Le bras de fer commercial entre le Canada et les Etats-Unis devient de plus en plus tendu. Depuis ce mardi, Ottawa applique désormais des droits de douane de 15 %, 25 % ou 50 % sur environ 20 milliards de dollars de produits américains, soit 27,6 milliards de dollars canadiens. Acier, produits laitiers, électronique ou encore pâte à papier figurent parmi les marchandises concernées.

Le gouvernement canadien présente ces mesures comme une riposte aux surtaxes américaines de 50 % appliquées depuis le 22 août à certains produits canadiens. Selon Ottawa, la valeur des marchandises visées correspond « au dollar près » à celle frappée par les Etats-Unis. L’escalade intervient après la rupture, le 21 août, des négociations entre le Canada et la Maison-Blanche.

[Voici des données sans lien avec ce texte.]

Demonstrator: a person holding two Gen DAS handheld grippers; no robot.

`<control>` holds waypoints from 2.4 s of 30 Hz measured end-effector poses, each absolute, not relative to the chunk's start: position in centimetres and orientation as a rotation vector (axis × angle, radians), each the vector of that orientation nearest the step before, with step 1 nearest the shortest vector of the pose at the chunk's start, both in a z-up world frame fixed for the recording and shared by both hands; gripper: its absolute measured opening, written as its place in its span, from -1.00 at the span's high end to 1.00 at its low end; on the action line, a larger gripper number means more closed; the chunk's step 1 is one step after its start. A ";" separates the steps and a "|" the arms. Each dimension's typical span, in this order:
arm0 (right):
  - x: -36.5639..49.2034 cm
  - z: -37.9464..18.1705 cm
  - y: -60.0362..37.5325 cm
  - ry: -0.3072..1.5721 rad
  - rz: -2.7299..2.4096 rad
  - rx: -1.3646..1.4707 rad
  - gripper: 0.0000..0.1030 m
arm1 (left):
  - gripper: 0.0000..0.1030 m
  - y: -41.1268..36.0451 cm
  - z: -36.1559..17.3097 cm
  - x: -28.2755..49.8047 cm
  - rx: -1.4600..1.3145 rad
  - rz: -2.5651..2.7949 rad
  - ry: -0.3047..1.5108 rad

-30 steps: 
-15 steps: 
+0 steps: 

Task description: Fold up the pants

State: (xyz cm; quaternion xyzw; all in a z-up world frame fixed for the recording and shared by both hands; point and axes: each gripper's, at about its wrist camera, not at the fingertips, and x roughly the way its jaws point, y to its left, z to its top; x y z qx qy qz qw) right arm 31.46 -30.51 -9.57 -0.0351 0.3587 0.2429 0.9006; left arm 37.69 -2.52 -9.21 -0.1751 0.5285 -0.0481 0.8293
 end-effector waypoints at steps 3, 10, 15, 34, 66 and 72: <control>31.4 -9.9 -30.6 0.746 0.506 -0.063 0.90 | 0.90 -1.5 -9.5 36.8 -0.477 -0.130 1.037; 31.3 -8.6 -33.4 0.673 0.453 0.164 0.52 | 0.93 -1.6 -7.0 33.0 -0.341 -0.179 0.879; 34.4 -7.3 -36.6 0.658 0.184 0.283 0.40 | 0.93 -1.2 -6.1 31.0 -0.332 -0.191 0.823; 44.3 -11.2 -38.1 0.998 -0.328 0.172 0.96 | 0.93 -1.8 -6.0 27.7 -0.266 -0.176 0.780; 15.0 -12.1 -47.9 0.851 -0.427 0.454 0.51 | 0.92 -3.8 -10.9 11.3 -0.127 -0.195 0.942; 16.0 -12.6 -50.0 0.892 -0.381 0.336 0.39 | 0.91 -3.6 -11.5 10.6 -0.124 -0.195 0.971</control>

« Ce changement de cap aura un coût », dit Carney

Mark Carney assume cette stratégie malgré les risques pour une économie très liée à son voisin. Près de 60 % des importations canadiennes proviennent des Etats-Unis et environ 70 % des exportations du pays y sont destinées. Dans une intervention diffusée sur YouTube, le Premier ministre a reconnu que « ce changement de cap aura un coût », tout en estimant que le « coût de l’immobilisme » serait plus élevé. Il a ajouté que l’avenir du Canada « ne sera pas décidé à Washington ».

Le gouvernement canadien veut notamment réduire cette dépendance grâce à de nouveaux projets énergétiques et miniers ainsi qu’à la recherche de partenaires commerciaux supplémentaires. Mark Carney accuse Washington d’avoir voulu imposer un accord « injuste » qui aurait, selon lui, fait du Canada une « filiale » des Etats-Unis et menacé son industrie. Il affirme également que les conditions américaines auraient remis en cause certains dispositifs liés à la langue française, dont la place des médias francophones en ligne et l’étiquetage bilingue.

Nombreuses provocations de Donald Trump

La tension politique reste forte. Le secrétaire américain au Trésor Scott Bessent a demandé mardi à Mark Carney « d’arrêter de faire campagne et de commencer à gouverner », tout en assurant que le conflit commercial n’aurait pas de coût économique pour les Etats-Unis. Donald Trump a de son côté multiplié les provocations, notamment avec une image générée par intelligence artificielle montrant le dirigeant canadien à terre sur une patinoire et accompagnée de la formule « Debout Gouverneur ».

Notre dossier sur les droits de douane américains

Malgré ces échanges, les contacts ne sont pas interrompus. Un porte-parole du négociateur canadien Dominic LeBlanc a indiqué qu’« aucune négociation commerciale officielle » n’avait repris, mais que responsables canadiens et américains continuaient de discuter. Mark Carney a parallèlement dénoncé des propos « indignes » après les moqueries de Scott Bessent sur l’armée canadienne et appelé l’administration Trump à cesser de « jouer les durs ».